ある程度時間が経つと瘢痕組織からの出血は自然に止血されることが多いですが、ただでさえも侵襲の大きい手術なのに瘢痕組織からの出血がダラダラ続くのは好ましくありません。


また閉創時にしっかりと軟部組織を縫合できないことも多いので、術後も創部からじわじわと出血が続くことがあります。

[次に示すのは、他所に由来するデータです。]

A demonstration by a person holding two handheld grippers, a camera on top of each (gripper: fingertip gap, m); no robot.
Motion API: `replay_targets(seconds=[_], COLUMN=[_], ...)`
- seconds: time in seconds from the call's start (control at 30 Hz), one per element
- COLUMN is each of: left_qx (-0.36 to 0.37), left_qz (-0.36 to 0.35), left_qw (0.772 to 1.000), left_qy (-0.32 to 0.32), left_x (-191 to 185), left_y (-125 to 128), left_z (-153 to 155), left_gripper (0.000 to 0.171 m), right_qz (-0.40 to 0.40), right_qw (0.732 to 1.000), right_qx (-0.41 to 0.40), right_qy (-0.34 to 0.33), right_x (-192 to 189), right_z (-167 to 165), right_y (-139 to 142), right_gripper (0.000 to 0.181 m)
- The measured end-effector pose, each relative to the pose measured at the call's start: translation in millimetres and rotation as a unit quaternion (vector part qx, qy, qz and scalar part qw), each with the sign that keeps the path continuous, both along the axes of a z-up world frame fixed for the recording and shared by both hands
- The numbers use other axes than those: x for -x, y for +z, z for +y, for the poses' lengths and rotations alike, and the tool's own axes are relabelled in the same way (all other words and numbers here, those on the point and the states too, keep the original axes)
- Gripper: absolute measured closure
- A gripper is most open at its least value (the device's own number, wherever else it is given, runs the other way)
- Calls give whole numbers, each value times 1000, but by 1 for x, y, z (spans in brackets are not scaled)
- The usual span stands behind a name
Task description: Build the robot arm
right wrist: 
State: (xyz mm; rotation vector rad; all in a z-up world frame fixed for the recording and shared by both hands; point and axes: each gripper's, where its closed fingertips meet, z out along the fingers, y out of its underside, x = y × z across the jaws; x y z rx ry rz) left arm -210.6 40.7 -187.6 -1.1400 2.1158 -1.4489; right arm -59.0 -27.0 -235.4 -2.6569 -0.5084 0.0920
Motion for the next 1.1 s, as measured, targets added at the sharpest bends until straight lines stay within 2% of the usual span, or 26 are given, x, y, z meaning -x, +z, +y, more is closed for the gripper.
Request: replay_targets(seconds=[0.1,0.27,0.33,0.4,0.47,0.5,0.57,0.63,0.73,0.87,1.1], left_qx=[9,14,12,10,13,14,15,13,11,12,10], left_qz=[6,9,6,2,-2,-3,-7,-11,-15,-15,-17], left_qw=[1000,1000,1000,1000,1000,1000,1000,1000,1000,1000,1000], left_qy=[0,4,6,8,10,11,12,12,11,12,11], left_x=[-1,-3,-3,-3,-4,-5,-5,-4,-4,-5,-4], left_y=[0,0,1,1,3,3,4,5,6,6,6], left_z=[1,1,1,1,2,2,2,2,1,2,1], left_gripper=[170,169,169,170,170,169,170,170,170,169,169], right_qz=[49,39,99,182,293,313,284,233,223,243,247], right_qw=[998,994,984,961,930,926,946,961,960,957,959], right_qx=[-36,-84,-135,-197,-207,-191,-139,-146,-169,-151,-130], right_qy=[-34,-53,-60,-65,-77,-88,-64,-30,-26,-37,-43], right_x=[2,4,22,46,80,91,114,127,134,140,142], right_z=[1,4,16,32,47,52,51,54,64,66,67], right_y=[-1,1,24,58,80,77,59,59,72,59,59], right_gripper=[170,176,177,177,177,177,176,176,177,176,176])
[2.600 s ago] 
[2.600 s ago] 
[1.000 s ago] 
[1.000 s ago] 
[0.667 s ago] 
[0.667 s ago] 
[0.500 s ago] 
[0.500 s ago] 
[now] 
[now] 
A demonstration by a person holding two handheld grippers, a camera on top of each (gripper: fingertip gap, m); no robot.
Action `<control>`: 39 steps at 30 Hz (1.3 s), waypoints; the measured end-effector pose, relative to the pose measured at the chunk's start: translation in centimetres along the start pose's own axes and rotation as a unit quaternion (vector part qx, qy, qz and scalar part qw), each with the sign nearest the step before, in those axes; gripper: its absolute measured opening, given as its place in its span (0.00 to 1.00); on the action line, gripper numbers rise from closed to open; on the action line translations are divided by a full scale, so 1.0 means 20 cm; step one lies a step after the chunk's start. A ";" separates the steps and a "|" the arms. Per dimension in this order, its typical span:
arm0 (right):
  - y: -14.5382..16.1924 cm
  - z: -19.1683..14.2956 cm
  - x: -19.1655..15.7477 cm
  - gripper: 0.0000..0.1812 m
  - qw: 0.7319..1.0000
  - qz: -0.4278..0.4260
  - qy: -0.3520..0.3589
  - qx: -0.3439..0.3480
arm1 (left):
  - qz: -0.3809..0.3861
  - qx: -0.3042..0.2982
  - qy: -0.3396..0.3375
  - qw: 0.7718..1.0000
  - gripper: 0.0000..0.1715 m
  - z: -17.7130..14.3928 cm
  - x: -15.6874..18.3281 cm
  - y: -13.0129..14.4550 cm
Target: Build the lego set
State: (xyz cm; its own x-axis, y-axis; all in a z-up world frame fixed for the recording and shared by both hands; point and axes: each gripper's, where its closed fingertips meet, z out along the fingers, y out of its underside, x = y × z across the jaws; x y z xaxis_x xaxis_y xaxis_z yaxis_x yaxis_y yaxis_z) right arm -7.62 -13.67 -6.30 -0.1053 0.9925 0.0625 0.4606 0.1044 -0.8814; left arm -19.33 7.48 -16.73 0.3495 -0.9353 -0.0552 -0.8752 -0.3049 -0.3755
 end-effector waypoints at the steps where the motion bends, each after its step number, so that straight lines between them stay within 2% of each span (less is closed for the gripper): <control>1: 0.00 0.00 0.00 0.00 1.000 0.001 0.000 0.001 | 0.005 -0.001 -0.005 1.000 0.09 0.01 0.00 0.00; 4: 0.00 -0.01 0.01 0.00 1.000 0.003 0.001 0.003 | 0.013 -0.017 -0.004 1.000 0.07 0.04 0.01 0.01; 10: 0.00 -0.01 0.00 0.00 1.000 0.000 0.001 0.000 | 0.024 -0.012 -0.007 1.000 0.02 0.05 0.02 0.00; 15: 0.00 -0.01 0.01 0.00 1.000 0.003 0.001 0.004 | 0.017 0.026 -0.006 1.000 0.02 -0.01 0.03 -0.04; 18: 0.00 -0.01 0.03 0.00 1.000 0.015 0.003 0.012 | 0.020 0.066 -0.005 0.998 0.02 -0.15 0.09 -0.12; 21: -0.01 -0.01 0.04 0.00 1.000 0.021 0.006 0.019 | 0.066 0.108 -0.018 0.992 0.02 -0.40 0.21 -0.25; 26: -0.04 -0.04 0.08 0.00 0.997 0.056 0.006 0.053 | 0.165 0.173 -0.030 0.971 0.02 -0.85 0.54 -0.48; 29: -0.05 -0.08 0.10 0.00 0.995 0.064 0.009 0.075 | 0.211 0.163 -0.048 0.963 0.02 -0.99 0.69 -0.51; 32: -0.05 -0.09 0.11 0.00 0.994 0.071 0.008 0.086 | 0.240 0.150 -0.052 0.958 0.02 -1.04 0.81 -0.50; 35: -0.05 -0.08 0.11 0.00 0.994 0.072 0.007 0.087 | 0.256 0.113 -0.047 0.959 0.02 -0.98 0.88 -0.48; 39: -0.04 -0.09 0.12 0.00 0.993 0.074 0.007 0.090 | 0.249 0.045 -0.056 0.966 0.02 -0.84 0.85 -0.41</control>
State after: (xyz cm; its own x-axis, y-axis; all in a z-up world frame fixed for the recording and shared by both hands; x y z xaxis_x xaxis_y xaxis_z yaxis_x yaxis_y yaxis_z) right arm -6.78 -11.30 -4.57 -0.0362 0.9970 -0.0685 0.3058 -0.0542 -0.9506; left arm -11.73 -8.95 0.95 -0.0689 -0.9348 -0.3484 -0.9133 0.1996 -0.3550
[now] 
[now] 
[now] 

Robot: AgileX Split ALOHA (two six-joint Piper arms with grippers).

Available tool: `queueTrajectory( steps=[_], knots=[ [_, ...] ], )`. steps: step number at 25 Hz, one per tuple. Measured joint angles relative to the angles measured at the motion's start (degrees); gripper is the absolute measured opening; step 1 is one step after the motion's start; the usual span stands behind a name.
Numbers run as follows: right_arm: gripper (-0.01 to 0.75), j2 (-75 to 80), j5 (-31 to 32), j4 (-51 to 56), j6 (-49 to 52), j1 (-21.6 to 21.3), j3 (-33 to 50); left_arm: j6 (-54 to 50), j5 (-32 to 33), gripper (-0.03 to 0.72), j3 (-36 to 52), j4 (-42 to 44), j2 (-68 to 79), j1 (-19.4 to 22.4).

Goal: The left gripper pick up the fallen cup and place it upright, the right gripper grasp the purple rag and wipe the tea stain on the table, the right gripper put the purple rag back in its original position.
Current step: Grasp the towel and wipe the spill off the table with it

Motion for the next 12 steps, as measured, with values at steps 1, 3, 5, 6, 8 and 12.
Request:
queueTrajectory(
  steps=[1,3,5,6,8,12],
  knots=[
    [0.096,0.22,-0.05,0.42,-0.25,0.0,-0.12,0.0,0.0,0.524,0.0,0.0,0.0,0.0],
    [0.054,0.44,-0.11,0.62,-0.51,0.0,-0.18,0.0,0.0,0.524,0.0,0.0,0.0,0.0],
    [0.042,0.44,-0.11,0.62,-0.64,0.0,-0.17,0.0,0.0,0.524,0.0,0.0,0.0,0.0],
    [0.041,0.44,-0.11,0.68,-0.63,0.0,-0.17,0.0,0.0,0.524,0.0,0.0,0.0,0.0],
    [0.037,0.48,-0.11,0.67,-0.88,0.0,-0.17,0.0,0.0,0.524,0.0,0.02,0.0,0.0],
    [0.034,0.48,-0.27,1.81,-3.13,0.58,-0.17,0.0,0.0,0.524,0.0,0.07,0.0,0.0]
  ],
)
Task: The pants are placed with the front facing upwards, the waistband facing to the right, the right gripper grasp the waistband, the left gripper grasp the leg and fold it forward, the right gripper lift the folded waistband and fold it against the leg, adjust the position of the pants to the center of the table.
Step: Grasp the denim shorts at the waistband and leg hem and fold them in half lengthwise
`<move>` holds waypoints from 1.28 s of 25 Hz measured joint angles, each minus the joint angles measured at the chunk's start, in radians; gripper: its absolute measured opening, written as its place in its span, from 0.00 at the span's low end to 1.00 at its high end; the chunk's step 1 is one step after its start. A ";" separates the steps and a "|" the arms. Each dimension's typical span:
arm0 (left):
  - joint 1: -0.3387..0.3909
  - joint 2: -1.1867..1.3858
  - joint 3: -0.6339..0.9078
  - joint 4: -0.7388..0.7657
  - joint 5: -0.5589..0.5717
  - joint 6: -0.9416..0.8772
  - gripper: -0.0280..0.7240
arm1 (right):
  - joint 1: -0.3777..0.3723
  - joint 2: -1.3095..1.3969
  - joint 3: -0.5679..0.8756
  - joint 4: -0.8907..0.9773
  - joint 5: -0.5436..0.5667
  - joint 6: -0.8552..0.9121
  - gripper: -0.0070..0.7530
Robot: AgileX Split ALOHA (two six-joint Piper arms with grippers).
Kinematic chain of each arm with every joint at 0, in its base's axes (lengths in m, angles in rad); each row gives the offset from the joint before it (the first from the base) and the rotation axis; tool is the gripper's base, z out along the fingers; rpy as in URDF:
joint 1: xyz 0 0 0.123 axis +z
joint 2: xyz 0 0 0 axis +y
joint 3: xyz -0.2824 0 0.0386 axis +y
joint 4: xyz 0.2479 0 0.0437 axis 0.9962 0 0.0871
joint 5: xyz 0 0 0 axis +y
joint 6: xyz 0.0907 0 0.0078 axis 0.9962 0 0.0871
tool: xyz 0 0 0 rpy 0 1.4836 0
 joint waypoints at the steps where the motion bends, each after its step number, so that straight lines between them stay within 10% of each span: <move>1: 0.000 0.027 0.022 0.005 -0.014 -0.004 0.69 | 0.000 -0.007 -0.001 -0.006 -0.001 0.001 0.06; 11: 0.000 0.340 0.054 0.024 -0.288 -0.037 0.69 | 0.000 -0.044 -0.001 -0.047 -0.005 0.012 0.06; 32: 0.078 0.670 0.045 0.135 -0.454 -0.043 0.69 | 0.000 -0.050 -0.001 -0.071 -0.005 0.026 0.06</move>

高齢者では出血性ショックを併発することさえあります。


このような組織からの oogingを抑えたい時は、トラネキサム酸(トランサミン)を静注もしくは点滴静注すると出血コントロールするできることが多いです。


トラネキサム酸の副作用には深部静脈血栓症がありますが、出血コントロールと血栓症併発のリスクを天秤にかけて、使用の可否を考えるべきだと思います。


しかしトラネキサム酸を投与したからといって、はっきりと深部静脈血栓症を併発する確率が上がるわけでもないようです。


そして、アフガニスタンやイラク戦争での米軍の研究では、トランサミン静注が兵士の救命率をあげたという報告もあります。


防衛省のTCCC(Tactical Combat Casualty Care)戦術的第一線救護関連の資料では、受傷後1時間以内のトラネキサム酸 1000mgの投与が推奨されています。


実際、手術中に軟部組織からの出血が止まらなくなった時や、術後に創部出血が続いて血圧が低下した時などにトラネキサム酸 1000mg 投与すると出血が止まるケースが多いです。


止血手段のひとつとして、トラネキサム酸の投与があるということを覚えておいて損はないと思います。